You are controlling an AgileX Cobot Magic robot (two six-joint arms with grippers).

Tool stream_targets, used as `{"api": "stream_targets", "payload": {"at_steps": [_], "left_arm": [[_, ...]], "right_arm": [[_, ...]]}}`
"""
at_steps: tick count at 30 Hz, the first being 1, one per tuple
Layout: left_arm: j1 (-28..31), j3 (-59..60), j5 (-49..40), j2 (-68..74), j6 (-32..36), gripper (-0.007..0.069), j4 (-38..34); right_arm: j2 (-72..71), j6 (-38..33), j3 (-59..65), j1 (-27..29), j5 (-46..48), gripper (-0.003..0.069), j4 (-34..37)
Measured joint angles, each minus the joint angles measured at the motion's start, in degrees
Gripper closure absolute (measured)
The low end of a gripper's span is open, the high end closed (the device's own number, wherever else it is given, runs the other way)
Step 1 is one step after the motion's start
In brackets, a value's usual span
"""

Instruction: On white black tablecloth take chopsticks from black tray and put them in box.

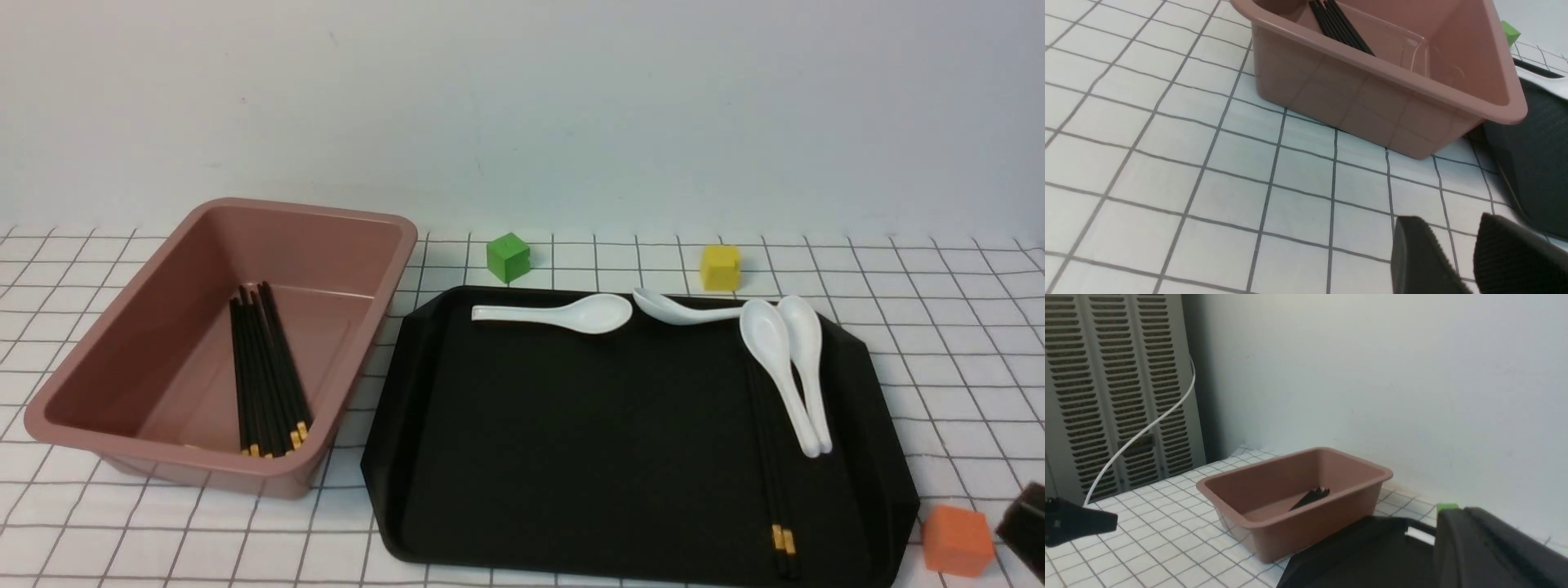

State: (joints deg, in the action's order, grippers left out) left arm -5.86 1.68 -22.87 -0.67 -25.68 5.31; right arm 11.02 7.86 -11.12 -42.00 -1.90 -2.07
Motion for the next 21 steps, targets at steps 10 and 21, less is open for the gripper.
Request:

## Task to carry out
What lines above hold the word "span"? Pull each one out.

## Output for this exercise
The low end of a gripper's span is open, the high end closed (the device's own number, wherever else it is given, runs the other way)
In brackets, a value's usual span

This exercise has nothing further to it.